The challenge was to paint your face and post a picture on any social network with the hashtag #ShowYourRare #MyRare o #RareDiseaseDay. People followed the activity of our professionals on Twitter @gtrecerca and @hgermanstrias with photos of researchers and doctors who carry out research into rare diseases. You'll find them all here on this Twitter stream.
This light-hearted activity has allowed us to put faces to the investigators and doctors on our campus who carry out very serious research into these sometimes devastating diseases.
- The group led by Dr Gisela Nogales and Dr Jaume Coll study neuromuscular and neuropediatric diseases
- The Neurogenetics Group led by Dr Antoni Matilla works mainly on ataxias and Sanfilippo Syndrome
- The Infant Hepatic Oncology team led by Dr Carolina Armengol is currently leading biological and pathological studies in the first international clinical trial for children with liver cancer
- The main line of research for Dr Mireia Jordà is endocrine tumours
- Dr Eduard Serra heads the Hereditary Cancer Group. They study Neurofibromatosis; patients with these hereditary diseases have a predisposition to developing tumours of the peripheral and central nervous system
- For the Josep Carreras Leukaemia Research Institute Dr Mayka Sanchez's laboratory study rare diseases associated with iron metabolism and hematology
At the Josep Carreras Leukaemia Research Institute the great majority of research lines are into what are classified as rare diseases, many blood cancers and other haematological diseases fall into this category. Examples are research into lymphoblastic leucemia carried out by Prof Josep Maria Ribera and Dr Eulalia Genescà and Dr Tomàs Navarro's group who study lymphomas in immune-depressed HIV patients. See their article on this work here.
Public Session
The Germans Trias Hospital and the Germans Trias i Pujol Research Institute have been working for years to educate people about the illnesses considered to be rare diseases and to establish them as a social and health priority through a series of activities. This year we have an important ally in the Guttmann Institute, which has organized a Workshop on Rare Diseases, open to the public. The event was attended by the Counsellor for Health of the Badalona city council Francesc Ribot and Dr Pilar Magrinyà Rull, General Director of Health Planning who presided the opening and closing speeches and health professionals from different organizations on the campus.

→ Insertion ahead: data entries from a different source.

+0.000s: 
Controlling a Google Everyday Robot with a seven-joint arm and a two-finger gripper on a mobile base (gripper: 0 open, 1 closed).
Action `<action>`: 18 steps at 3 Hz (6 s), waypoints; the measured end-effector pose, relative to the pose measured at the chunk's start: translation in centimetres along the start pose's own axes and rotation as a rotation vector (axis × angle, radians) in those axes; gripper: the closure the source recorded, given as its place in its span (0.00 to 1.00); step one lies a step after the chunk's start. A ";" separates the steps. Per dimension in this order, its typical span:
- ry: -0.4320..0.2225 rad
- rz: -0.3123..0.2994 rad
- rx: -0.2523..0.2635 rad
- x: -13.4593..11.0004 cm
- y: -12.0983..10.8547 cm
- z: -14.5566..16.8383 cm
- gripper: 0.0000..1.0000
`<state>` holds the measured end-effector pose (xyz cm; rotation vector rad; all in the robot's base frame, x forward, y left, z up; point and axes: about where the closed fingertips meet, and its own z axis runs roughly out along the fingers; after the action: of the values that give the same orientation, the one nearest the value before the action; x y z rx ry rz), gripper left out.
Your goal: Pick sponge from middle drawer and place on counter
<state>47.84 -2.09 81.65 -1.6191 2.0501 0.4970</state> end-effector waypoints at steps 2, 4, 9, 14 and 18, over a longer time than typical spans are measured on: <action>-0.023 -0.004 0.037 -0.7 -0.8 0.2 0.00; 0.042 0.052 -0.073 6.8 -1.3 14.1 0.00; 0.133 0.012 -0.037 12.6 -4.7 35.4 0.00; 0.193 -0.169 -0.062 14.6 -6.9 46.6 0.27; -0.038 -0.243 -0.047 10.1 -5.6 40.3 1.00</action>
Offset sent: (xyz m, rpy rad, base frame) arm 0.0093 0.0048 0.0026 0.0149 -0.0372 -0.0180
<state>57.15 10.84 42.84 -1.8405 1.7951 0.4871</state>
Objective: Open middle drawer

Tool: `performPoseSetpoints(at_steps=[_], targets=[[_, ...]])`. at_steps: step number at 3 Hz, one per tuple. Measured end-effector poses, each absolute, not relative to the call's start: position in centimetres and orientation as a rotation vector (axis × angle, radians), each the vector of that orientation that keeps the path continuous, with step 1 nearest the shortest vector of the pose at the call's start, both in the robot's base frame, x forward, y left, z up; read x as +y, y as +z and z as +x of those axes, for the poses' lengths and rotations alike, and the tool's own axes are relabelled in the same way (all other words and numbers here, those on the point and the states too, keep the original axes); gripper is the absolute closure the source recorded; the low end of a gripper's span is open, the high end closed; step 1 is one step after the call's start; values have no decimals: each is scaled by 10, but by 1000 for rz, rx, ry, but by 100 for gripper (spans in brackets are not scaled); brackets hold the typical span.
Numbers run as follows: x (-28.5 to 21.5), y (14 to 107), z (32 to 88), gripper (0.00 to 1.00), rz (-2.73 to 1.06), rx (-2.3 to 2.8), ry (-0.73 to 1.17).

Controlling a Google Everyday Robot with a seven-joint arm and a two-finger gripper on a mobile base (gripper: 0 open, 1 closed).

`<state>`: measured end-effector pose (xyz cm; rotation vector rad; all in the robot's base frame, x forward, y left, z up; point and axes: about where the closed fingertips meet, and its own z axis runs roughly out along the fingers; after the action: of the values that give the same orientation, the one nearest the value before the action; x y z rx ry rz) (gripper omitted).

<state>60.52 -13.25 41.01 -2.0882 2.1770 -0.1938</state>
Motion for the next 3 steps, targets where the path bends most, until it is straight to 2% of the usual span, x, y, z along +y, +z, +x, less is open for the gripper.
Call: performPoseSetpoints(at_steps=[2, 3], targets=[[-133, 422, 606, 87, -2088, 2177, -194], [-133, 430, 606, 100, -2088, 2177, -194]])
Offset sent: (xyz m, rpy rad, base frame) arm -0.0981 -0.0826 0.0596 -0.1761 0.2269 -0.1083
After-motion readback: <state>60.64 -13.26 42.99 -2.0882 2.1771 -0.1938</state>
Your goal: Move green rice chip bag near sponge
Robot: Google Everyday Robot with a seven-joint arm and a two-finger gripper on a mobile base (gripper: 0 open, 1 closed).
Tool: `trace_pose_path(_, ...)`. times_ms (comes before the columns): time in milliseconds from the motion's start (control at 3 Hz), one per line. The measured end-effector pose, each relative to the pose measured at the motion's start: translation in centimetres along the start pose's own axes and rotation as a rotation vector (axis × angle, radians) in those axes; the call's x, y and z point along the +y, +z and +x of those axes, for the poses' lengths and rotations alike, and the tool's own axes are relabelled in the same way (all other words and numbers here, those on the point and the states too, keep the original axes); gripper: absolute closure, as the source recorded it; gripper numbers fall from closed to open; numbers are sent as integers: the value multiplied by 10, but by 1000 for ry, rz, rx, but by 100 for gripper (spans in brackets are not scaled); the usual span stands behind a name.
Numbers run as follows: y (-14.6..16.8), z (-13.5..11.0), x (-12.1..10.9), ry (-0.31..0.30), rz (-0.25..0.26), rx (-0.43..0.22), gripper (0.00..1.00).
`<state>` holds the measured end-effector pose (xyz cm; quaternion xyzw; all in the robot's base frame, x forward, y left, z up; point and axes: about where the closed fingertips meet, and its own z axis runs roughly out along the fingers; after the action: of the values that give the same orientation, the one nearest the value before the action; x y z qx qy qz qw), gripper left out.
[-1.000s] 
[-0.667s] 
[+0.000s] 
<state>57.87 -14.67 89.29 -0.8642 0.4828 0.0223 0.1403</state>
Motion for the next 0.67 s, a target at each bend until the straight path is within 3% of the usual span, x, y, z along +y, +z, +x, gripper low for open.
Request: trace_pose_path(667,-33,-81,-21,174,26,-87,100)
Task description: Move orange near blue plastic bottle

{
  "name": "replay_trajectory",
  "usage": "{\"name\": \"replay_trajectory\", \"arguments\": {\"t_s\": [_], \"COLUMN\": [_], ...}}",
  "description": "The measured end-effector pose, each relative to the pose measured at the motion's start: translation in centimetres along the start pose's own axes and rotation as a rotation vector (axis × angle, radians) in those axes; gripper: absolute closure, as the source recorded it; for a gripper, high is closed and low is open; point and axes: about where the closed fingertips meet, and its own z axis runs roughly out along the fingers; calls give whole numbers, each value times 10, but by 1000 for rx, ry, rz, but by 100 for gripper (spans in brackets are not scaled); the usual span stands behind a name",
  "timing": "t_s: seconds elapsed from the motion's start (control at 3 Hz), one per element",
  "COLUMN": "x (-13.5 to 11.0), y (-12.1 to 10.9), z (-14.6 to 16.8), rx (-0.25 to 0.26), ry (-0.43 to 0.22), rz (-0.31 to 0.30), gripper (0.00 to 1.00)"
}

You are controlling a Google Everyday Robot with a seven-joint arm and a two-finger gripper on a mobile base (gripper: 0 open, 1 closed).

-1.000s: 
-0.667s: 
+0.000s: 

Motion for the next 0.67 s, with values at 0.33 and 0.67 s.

7th Charity Run of Minority Diseases
Activities come to a close on Sunday 4 March with the 7th Charity Run for Minority Diseases organized by the Residents Association of Turó Caritg, the Acció Badalona Group and the Shop-Keepers Association of Piferrer Salut Alta of Badalona. Money raised will be donated to the Neuromuscular and Neuropediatric Research Group at the IGTP led by Dr Gisela Nogales and Dr Jaume Coll. The multidisciplinary group made up of neurologists, paediatricians and researchers work on different research lines including type 1 Myotonic Dystrophia (Steinert's Myopathy) and Duchenne Muscular Dystrophy and type 5 glycogen storage disease (McArdle Disease).